What do you do? Will traditional medicine cure you? Is complementary medicine safe and reliable? Which websites provide credible information? Which doctor is trustworthy?

For me, there was nothing more important than seizing control of my health. It was a priority I couldn’t ignore. Being involved in the decision-making process can reap numerous benefits.

No one knows your body better than you, and no one has more at stake.

Here are a few steps you can take to become your own best health advocate:

Listen to your instincts – Your body is brilliant and gives you clear messages when something is wrong. Make an appointment to see a doctor if you feel something is awry.
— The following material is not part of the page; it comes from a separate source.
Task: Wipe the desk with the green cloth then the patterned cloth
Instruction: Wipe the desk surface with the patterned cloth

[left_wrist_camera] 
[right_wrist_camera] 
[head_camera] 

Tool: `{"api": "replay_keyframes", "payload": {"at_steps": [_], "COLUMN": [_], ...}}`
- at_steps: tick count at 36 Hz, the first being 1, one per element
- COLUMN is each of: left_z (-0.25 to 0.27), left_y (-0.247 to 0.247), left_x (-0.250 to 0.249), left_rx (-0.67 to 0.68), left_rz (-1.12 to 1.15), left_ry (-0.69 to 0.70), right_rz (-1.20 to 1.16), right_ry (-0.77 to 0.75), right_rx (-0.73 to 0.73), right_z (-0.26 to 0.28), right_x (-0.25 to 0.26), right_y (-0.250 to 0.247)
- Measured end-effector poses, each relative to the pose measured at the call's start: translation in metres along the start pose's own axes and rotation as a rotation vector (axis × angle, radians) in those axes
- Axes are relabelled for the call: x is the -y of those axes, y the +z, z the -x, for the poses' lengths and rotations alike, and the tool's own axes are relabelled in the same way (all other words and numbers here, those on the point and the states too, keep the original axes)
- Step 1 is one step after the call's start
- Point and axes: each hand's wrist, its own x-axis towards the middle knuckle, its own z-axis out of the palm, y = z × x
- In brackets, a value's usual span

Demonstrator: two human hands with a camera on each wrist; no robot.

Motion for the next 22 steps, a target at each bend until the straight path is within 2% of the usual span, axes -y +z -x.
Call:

Lists – Create a list of your health issues. Include how long you’ve been experiencing the problem, the severity of it, and list any questions you’d like to ask the doctor. Having a list to lean on is both necessary and important.

Research – Medical websites are great resources, but not all sites are reliable. Trustworthy sites should cite an article’s author and the medical credentials for the preparer or reviewer. (Examples of authoritative sites are American Cancer Society, Centers for Disease Control and Prevention, familydoctor.org, HealthyWomen.org, WomenHeart.org, National Institute on Aging, American Diabetes Association, American Stroke Association, National Center for Complementary and Integrative Health, National Multiple Sclerosis Society, National Institutes of Health, PubMed/National Library of Medicine, Mayo Clinic, Medlineplus, and healthfinder.gov.)

Use your voice – Speak up for yourself and insist doctors answer all of your questions. Make sure you give them thorough information and that they are listening. If you’re unhappy with your medical team find another one. Do not allow yourself to be rushed.

Understand how your health insurance plan works.

Review your medical bill for errors. Ask for an explanation if there’s an entry you don’t understand.

Get a second opinion when necessary. Ask for referrals from your doctor or people you trust.

Maintain your own health records. Learn from others who have experienced similar health issues. This can help you emotionally and provides you with the confidence to find what works for you.

Be persistent – If your doctor doesn’t return your call, call again. Insist on getting the answers you need.

Be organized – Never leave an office visit without a follow-up appointment or referrals and labs in hand. Use a written or computerized calendar to keep on top of your schedule. Take advantage of phone apps to keep you organized.

Get answers – If a doctor isn’t providing you with the answers you need find another one. Keep searching until you find what you need. Always keep your eye on the prize of wellness.